Uruguay asks CFK’s government for clarification regardless

Thursday, May 20, 2010

Randazzo: ‘Food imports not closed’

Centre, Minister Randazzo.

By Sorrel Moseley-Williams
Herald staff


Uruguay’s concerns over the food import ban have developed into a discussional tit-for-tat, with Argentina’s Interior Minister confirming yesterday that the government “has not halted imports”.
Florencio Randazzo’s comments backed up President Cristina Fernández de Kirchner’s denial that “restrictions” exist.

Meanwhile, Uruguay’s Foreign Minister revealed that his government has sent a letter to CFK’s. Luis Almagro said yesterday evening that the neighbouring country has asked for an official explanation with regard to the products which will be banned.

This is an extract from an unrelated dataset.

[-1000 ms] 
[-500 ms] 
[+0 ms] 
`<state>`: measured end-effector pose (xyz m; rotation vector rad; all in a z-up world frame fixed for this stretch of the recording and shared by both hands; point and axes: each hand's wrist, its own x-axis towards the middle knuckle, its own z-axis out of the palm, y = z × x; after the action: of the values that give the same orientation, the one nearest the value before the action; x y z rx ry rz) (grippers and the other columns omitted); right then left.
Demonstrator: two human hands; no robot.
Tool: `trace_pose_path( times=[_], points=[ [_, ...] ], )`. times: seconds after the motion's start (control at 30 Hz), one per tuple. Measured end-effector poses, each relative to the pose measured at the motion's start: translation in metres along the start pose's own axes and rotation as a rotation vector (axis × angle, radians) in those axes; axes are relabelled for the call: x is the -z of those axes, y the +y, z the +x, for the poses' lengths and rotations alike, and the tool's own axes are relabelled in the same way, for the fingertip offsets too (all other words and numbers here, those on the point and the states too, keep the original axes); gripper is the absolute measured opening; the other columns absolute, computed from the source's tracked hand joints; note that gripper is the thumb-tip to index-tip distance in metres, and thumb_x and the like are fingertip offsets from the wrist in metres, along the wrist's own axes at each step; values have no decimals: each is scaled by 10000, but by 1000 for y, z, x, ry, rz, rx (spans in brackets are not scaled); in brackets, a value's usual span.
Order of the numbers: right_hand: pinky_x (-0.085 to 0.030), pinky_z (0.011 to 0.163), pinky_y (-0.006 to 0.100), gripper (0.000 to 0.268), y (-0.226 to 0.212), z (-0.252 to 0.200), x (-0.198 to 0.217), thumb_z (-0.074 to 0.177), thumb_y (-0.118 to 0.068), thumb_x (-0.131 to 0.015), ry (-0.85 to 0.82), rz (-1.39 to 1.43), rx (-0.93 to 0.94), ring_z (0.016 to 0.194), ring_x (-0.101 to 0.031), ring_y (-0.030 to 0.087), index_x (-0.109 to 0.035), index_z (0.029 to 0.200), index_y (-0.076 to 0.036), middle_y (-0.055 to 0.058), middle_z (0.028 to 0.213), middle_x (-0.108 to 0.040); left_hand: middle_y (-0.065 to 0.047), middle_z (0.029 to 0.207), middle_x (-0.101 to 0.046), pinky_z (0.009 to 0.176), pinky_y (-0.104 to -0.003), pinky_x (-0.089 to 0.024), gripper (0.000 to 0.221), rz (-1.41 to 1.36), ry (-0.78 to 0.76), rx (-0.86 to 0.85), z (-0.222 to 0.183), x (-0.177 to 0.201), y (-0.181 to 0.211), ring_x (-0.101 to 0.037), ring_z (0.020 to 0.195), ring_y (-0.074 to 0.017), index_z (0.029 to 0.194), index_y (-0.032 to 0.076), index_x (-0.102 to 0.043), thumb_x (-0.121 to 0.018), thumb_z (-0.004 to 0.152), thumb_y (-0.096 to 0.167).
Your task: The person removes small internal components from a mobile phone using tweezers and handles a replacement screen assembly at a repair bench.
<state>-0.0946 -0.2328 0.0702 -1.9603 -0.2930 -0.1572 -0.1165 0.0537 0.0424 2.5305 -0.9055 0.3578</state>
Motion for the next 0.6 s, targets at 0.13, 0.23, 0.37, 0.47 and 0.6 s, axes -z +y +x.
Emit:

Large Argentine supermarkets have been informing their Uruguayan suppliers that purchases would cease from June 1 following Domestic Trade Secretary Guillermo Moreno’s verbal decision taken on May 6.
Uruguayan exports to Argentine supermarkets total US$10 million a year and the Uruguayan government was “concerned” about the import ban on Tuesday, according to Labour Minister Eduardo Brenta.

He said: “Difficulties are taking place which call for analysis”, even though no official import ban has been placed on Uruguayan foods.

Despite saying food imports are not closed yesterday, Randazzo did, however, warn: “It’s important that Argentina is going to defend its national industry’s development and Argentines’ jobs” should dumping arise.

He added: “We adhere to the World Trade Organisation, which establishes the rules of the game bywhich we have to play.”

Moreno said on May 6 that Argentina would curb those food imports which have a national equivalent, effectively bringing the National Administration of Medicine, Food and Technology (Anmat) which approves or denies imports, under his remit.

The Uruguayan government has officially sought explanations from its Argentine counterpart over a foodstuff import ban blocking Uruguayan products, Almagro yesterday confirmed. He spoke to journalists upon his return to Montevideo after taking part in the Latin America & The Caribbean-European Union summit in Madrid together with President José Mujica.

Montevideo daily El País said Almagro “revealed that a formal note was sent to the Fernández de Kirchner government in order to cull first-hand information on the foodstuff import restrictions applied by Argentina.”

Both countries are set for a meeting on June 2.